For comparison, I get (character accuracy on the Greek print set):

and the second one converges a lot slower (ca. epoch 50, in contrast to 30 for other architecture).

bertsky commented 2 years ago

input height has nothing to do with it

I disagree: if you do normalize ("deslope"/dewarp) the baseline in advance, then the same height contains more information. And if you rely on vertical summarization to do the job implicitly, then you obviously need larger height in the input.

They probably put that in the presentation because Thomas Breuel was at Google at the time and the old ocropus had this heuristic CenterLineNormalizer.

It does not contain that kind of code, though.

For Tesseract it is a bit of a moot point I guess as their line extractor is so old it can't find anything but the straightest of lines anyway.

Right, but that probably does not matter much, because you can do line detection externally, (and during training you can still augment by warping).

OCR systems using the baseline paradigm for segmentation get auto-normalized lines for recognition as you can just map the baseline into the plane with a piecewise affine transform which works well even for extreme curvatures while the implicit (or network-internal approaches such as STNs) have limits.

I agree, external/explicit dewarping is probably more robust (but let's see how the new transformer / multi-head self-attention architectures fare).

For comparison, I get (character accuracy on the Greek print set): [...] and the second one converges a lot slower (ca. epoch 50, in contrast to 30 for other architecture).

I see – thanks! (Perhaps the vertical summary could be trained/regulated specially to converge faster?)

mittagessen commented 2 years ago

I disagree: if you do normalize ("deslope"/dewarp) the baseline in advance, then the same height contains more information. And if you rely on vertical summarization to do the job implicitly, then you obviously need larger height in the input.

OK, I formulated that badly.
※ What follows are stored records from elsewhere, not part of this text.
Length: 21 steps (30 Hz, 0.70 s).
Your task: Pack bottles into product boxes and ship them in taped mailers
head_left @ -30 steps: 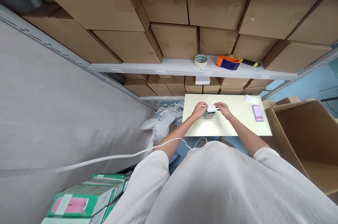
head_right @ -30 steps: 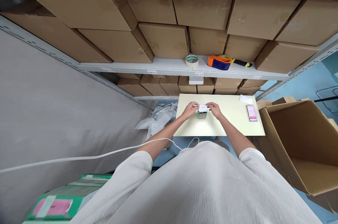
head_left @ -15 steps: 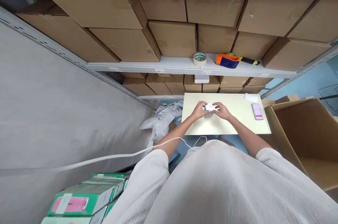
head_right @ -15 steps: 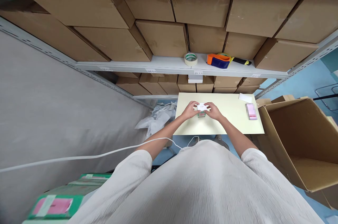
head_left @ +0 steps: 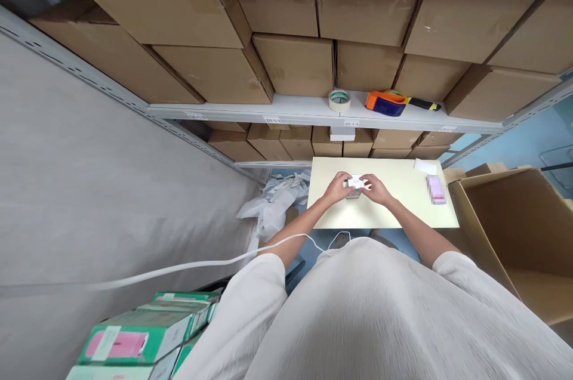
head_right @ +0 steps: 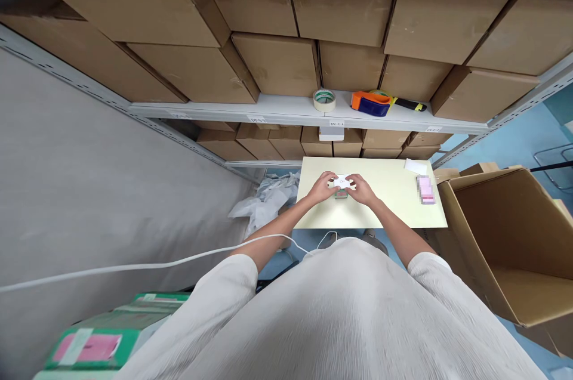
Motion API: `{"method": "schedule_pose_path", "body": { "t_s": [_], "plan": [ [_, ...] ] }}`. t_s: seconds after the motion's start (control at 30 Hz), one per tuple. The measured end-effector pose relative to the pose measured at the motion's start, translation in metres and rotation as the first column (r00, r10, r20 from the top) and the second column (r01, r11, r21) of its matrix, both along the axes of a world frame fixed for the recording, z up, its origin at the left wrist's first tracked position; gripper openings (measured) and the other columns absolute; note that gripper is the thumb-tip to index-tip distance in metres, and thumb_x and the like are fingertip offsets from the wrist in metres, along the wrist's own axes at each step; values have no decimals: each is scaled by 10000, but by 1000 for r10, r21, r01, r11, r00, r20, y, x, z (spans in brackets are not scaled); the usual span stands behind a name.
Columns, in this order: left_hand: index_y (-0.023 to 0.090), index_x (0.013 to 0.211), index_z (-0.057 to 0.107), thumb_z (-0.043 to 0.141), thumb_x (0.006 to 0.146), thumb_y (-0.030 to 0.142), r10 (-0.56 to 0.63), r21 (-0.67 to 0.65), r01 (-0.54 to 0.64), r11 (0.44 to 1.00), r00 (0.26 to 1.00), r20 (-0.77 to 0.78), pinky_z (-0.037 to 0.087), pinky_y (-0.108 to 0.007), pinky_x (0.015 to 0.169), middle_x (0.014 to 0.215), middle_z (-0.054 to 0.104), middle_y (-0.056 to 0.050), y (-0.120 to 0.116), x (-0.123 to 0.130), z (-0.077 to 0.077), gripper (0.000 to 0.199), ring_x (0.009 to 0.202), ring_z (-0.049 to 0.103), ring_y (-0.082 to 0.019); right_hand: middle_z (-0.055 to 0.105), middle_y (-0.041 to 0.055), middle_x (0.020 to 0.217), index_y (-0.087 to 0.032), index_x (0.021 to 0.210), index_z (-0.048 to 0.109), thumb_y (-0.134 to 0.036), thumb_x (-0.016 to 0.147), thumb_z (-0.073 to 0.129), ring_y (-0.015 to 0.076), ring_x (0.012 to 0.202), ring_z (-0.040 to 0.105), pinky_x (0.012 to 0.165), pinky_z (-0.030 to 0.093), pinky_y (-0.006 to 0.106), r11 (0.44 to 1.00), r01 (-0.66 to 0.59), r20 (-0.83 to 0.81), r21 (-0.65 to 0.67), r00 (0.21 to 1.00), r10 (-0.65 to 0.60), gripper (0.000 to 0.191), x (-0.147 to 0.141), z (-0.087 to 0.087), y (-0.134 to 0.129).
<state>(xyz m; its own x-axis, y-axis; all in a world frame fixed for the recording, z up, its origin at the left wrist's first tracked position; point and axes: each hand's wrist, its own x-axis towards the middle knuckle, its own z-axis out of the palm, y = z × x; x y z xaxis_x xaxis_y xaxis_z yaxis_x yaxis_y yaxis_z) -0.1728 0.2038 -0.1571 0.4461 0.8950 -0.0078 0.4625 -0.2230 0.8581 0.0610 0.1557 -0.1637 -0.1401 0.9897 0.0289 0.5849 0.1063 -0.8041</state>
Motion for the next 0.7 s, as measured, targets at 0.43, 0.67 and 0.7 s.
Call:
{"method": "schedule_pose_path", "body": {
  "t_s": [0.43,0.67,0.7],
  "plan": [
    [256,1255,660,712,870,187,39,-79,-44,996,997,-68,602,-415,1009,1369,615,-80,-7,2,5,394,959,730,-206,698,84,1334,-278,1290,632,-304,943,677,225,977,753,915,635,435,998,8,71,-66,997,-3,351,-9,8,-4],
    [257,1249,673,748,850,169,43,-102,-57,993,991,-130,602,-411,972,1300,696,-85,-9,3,13,416,1016,740,-259,732,70,1269,-279,1293,600,-242,885,719,229,943,751,890,616,412,995,-14,147,-97,989,28,427,-14,15,-4],
    [253,1246,679,764,834,170,34,-101,-47,994,992,-119,604,-403,975,1306,699,-84,-9,3,13,429,1046,737,-263,730,73,1272,-276,1289,601,-222,880,707,225,935,748,887,614,408,996,-13,153,-93,988,27,426,-15,15,-3]
  ]
}}
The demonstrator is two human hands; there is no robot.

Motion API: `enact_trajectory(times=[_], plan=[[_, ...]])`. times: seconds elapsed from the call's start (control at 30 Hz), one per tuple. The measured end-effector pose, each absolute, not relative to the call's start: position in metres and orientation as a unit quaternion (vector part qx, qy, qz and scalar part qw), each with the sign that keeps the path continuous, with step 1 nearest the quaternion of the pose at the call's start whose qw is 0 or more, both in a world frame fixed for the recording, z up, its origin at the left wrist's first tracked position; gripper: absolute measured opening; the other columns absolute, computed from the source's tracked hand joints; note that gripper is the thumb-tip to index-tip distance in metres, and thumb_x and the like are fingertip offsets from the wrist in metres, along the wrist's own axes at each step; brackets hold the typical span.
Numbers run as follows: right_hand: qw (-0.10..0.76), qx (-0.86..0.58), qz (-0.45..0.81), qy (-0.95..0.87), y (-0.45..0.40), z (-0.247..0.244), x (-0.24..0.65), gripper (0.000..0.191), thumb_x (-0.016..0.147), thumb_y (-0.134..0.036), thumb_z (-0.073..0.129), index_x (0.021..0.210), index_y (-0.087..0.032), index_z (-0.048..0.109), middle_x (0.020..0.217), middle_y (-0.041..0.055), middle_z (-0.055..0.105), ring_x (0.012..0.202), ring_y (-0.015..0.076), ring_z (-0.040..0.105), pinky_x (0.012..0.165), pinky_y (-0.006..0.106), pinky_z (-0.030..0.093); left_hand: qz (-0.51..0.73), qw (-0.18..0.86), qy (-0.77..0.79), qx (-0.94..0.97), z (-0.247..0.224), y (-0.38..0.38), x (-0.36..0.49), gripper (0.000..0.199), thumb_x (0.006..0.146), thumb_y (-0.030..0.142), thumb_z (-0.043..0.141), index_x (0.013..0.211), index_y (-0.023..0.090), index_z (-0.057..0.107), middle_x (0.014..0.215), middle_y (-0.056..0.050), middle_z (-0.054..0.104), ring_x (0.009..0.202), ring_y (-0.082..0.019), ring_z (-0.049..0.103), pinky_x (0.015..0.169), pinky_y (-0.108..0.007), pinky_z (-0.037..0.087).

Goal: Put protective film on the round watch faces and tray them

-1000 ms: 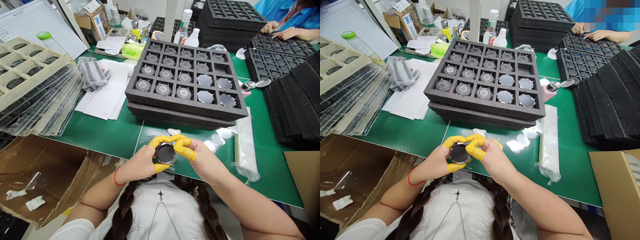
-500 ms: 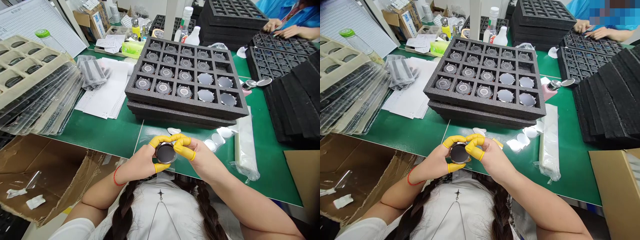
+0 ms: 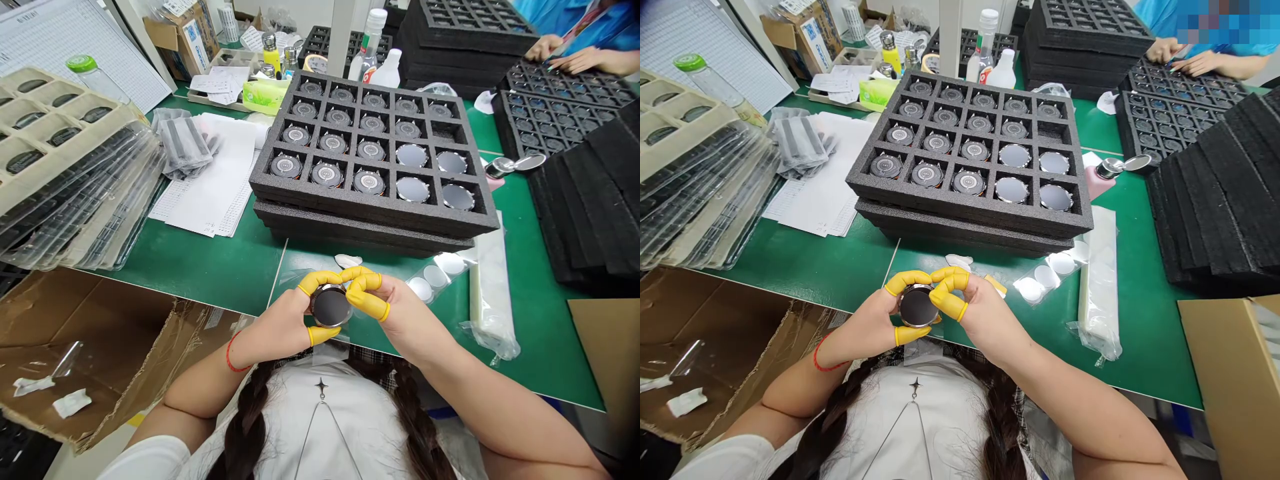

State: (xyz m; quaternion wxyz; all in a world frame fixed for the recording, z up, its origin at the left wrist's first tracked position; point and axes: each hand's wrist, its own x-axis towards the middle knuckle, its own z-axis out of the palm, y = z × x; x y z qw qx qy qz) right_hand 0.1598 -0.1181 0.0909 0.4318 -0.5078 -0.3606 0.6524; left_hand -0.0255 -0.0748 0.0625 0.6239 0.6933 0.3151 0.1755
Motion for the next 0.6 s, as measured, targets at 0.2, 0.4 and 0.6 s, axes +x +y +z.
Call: enact_trajectory(times=[0.2, 0.4, 0.6], plan=[[0.431, -0.503, 0.648, -0.374, -0.1191, 0.0904, 0.1606, 0.021, 0.077, -0.04, 0.073, 0.07, -0.021, 0.065, 0.108, 0.0012, 0.064, 0.08, 0.014, 0.056, 0.076, 0.031, 0.049, 0.185, 0.612, 0.311, 0.703, 0.0627, -0.0744, -0.0253, 0.051, 0.082, 0.024, 0.068, 0.126, 0.032, 0.044, 0.119, -0.002, 0.065, 0.088, -0.019, 0.07, 0.079, -0.032, 0.054], [0.431, -0.506, 0.645, -0.376, -0.1175, 0.0897, 0.1601, 0.023, 0.077, -0.041, 0.073, 0.071, -0.021, 0.065, 0.107, 0.0013, 0.064, 0.078, 0.0137, 0.056, 0.076, 0.032, 0.049, 0.181, 0.614, 0.311, 0.702, 0.063, -0.0746, -0.0263, 0.051, 0.082, 0.024, 0.068, 0.127, 0.03, 0.043, 0.111, -0.002, 0.068, 0.089, -0.019, 0.069, 0.079, -0.031, 0.053], [0.429, -0.509, 0.646, -0.374, -0.1189, 0.0903, 0.1601, 0.023, 0.076, -0.042, 0.074, 0.07, -0.021, 0.065, 0.108, 0.0018, 0.063, 0.083, 0.0155, 0.056, 0.076, 0.032, 0.049, 0.188, 0.603, 0.314, 0.709, 0.0628, -0.0751, -0.0259, 0.05, 0.081, 0.025, 0.068, 0.126, 0.028, 0.045, 0.118, -0.004, 0.064, 0.088, -0.018, 0.069, 0.077, -0.03, 0.053]])
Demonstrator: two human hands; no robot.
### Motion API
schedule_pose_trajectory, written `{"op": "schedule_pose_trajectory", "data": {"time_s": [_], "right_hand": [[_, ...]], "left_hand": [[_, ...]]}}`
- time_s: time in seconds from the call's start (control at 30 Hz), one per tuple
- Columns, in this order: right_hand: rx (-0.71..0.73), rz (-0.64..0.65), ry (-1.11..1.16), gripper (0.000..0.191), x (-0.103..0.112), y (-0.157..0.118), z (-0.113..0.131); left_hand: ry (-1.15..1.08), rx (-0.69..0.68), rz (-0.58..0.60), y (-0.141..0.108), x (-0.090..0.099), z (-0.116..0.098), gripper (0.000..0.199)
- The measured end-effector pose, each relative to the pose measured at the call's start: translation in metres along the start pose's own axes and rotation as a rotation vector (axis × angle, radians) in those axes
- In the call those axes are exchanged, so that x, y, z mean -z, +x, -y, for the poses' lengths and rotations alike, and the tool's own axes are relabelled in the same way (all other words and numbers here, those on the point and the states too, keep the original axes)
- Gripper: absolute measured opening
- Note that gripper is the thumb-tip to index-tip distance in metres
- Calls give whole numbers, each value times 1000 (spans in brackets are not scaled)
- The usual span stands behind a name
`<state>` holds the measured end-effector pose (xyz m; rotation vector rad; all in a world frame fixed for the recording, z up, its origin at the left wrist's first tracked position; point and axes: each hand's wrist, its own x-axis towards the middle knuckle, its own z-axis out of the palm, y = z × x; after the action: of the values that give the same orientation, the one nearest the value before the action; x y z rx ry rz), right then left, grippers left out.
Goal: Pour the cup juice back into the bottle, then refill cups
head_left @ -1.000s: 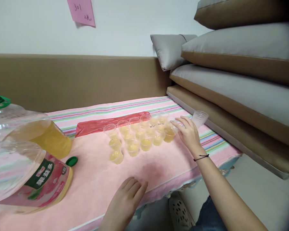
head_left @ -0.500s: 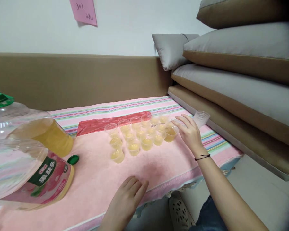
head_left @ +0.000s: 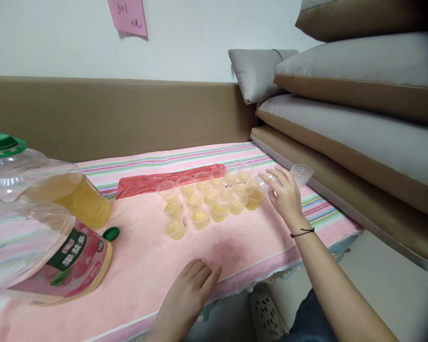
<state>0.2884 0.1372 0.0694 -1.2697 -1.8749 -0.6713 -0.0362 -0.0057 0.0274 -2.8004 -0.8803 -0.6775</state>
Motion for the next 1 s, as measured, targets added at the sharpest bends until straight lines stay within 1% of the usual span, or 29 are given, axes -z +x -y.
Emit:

For some material larger input heights result in better results (and we've seen that for many Hebrew manuscripts) but I don't believe this to be related to any improved capability to compensate for baseline position. I'm pulling this out of my ass but naïvely I'd expect implicit baseline compensation to improve with additional contextual information and not necessarily just by having the same information with a higher resolution (in fact it could be detrimental as the receptive field of the convolutional stack is limited).

It does not contain that kind of code, though.

Yes, as I said a lot of the ocropus-y features in that presentation never ended up in Tesseract.

(but let's see how the new transformer / multi-head self-attention architectures fare).

For now they mostly seem to require more training data for the same results with slower inference. At least that's what the literature (and some quick experiments on my side) suggest.

I see – thanks! (Perhaps the vertical summary could be trained/regulated specially to converge faster?)

Yeah, I didn't fiddle around with the hyperparameters much. Doing hyperparameter search with kraken is a bit of a pain right now as the datasets are loading so slowly. It is entirely possible that Tesseracts explicit per-layer learning rates beyond what Adam does where added for those layers. But IDK, in the end you can probably get the exact same result with a stack of 1xX convolutional layers when using a fixed input height.